Report how many lines in the material hold the word "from". No other content is required.

• Given material:

'''

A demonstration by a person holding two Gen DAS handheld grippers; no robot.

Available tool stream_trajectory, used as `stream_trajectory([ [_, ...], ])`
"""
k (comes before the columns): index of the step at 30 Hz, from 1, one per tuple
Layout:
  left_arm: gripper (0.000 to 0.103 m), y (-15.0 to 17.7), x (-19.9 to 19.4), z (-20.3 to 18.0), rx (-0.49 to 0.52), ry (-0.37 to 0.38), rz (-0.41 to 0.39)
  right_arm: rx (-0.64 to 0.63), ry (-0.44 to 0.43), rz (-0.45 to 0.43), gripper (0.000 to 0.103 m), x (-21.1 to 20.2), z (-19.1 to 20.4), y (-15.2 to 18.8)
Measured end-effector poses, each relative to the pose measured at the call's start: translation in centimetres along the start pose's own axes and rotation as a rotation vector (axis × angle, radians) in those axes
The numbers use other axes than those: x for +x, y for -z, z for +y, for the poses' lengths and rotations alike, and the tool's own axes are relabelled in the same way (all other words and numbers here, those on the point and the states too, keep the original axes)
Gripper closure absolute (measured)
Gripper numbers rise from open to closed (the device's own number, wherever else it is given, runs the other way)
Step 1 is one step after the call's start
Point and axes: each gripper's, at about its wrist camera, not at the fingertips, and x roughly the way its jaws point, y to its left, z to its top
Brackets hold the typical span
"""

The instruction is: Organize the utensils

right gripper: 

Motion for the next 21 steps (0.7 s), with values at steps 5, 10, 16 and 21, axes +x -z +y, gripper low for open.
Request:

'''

• Your response: 2